L’ex latitante, affetto da un tumore, è dal giorno dell’arresto in cura all’interno del penitenziario dove è stata allestita per lui una stanza per la chemioterapia. Nelle scorse settimane il capomafia aveva subito un piccolo intervento per problemi urologici ed era però rientrato nell’istituto di pena in giornata. Le condizioni di Messina Denaro “sono peggiorate e non sono compatibili con il carcere duro”. E’ quanto afferma l’avvocato del boss mafioso Alessandro Cerella sostenendo che “deve essere assistito 24 ore al giorno”. Cerella ha incontrato il boss nel carcere de L’Aquila a fine luglio. Messina Denaro, dice ancora l’avvocato, “assume un po’ di acqua ed integratori ed è molto dimagrito. I medici dell’ospedale dell’Aquila che lo hanno preso in cura da gennaio non lo vedono tutti i giorni e lui ha bisogno di una assistenza giorno e notte da parte di una infermiera”.
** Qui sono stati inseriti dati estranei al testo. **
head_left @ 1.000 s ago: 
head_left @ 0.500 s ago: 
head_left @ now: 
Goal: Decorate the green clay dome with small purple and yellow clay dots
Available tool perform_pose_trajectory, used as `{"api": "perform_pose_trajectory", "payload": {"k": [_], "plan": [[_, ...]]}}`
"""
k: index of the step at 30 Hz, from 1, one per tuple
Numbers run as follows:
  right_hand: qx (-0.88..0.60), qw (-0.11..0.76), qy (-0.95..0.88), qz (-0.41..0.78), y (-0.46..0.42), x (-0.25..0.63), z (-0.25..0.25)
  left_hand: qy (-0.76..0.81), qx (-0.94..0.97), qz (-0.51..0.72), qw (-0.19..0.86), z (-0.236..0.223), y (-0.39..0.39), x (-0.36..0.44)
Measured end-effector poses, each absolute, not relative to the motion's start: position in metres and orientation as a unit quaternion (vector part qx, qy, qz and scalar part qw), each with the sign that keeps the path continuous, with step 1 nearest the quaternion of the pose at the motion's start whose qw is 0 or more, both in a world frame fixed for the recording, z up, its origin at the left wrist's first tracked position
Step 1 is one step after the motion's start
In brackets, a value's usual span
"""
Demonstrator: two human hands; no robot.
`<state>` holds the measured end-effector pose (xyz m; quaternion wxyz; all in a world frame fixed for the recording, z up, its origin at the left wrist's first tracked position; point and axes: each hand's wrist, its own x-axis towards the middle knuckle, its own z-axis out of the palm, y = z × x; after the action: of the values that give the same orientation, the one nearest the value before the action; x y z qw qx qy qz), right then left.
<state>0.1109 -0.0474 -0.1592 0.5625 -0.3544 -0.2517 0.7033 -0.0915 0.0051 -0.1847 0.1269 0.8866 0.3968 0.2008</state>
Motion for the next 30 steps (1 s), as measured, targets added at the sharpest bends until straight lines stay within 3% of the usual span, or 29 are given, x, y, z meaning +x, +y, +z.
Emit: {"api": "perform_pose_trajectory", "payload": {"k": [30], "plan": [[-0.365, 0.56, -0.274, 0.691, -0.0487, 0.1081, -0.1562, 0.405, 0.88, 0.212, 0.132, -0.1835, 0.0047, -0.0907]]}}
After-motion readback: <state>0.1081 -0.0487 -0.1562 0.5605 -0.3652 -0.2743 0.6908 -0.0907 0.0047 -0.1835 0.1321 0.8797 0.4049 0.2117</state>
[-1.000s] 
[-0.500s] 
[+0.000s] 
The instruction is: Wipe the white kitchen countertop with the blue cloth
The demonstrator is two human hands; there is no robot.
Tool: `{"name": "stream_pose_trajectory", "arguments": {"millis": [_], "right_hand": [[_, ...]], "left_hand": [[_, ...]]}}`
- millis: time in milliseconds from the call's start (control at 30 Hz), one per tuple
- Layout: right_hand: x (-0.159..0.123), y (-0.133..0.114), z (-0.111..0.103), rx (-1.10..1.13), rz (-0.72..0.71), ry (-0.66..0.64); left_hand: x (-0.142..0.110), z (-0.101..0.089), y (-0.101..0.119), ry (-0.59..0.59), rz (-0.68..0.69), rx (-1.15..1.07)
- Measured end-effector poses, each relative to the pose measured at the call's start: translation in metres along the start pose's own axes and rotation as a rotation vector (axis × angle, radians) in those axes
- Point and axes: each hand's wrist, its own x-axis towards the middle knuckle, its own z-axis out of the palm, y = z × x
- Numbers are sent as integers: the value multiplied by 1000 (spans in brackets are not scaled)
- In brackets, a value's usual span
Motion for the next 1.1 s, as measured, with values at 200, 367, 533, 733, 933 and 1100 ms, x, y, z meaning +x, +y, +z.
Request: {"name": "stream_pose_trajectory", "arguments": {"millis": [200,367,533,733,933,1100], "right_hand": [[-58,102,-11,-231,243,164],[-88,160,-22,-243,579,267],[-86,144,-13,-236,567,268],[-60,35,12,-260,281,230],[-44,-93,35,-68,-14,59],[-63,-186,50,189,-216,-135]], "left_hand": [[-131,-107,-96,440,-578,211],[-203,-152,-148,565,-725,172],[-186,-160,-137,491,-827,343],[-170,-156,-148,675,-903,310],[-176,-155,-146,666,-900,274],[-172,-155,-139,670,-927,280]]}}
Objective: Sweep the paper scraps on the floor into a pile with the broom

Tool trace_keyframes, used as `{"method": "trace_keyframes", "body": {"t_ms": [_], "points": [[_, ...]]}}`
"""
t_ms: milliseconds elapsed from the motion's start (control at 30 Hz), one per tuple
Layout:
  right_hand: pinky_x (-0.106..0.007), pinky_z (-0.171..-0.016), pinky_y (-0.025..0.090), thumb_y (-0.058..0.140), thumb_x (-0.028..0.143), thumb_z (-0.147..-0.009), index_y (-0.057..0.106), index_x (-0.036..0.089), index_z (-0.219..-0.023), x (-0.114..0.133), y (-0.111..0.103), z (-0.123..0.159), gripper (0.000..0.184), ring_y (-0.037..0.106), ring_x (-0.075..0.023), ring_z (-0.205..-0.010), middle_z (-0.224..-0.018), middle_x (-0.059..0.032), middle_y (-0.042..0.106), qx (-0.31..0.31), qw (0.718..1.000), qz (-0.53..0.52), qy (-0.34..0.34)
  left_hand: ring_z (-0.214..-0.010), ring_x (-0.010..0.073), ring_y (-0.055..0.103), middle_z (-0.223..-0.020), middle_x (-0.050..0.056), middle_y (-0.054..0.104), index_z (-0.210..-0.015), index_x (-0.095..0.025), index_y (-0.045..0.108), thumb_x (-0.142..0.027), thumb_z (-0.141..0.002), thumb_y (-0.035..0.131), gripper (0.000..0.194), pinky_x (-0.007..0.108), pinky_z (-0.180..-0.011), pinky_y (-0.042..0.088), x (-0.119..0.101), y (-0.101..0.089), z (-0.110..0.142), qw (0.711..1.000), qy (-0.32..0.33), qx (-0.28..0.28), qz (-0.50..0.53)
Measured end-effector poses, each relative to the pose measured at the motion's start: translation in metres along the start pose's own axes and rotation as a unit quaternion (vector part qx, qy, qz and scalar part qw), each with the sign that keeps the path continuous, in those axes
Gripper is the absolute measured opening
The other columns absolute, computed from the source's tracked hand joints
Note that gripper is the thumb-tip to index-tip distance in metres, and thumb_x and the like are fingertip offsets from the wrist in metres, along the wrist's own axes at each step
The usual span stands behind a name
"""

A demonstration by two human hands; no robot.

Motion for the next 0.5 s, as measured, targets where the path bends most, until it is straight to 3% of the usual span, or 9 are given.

“Io non mi farò mai pentito”: lo dice senza esitazioni il boss Matteo Messina Denaro interrogato dopo l’arresto dal procuratore di Palermo Maurizio De Lucia e dall’aggiunto Paolo Guido. L’interrogatorio in cui il boss nega di aver commesso stragi e omicidi e di aver trafficato in droga, ma ammette di aver avuto una corrispondenza con il capomafia Bernardo Provenzano, è stato depositato oggi.

Nel corso dell’interrogatorio reso a febbraio, Messina Denaro ha raccontato anche  l’origine del selfie scattato con uno dei medici della clinica La Maddalena che tante polemiche suscitò dopo la cattura del boss: “Lui è stato uno di quelli che mi operò, il primo aiuto, al fegato; io ci andavo ogni mese, perché lui mi doveva visitare la ferita, me la curava lui, perché è una ferita abbastanza pesante. Ad un tratto mi alzo, ci salutiamo, perché avevamo un rapporto… ci davamo pure del tu, abbracci, bacio, eh, sto per girarmi e mi fa cosi: ‘Ce lo facciamo un selfie assieme?, e io che dico no?”

Un altro particolare rivelato in quell’interrogatorio riguarda la profonda conoscenza del territorio da parte del boss: “Tutte le telecamere di Campobello e Castelvetrano le so, primo perché ho l’aggeggio che le cercava, che non l’avete trovato; e poi perché le riconosco. “Poi c’era un’altra cosa: molte di queste telecamere, quando le piazzavano – perché all’inizio, quando iniziarono, erano tutte di notte, poi anche di giorno – c’era un segnale, il maresciallo dei Ros c’era sempre lui; appena si vedeva lui con due o tre fermi in un angolo, già stavano mettendo una telecamera, anche se ancora non avevano messo”. “Va beh, ma lei non è che era sempre in giro?”, gli dice il magistrato. “No, me lo dicevano. Amici miei, che non dico”.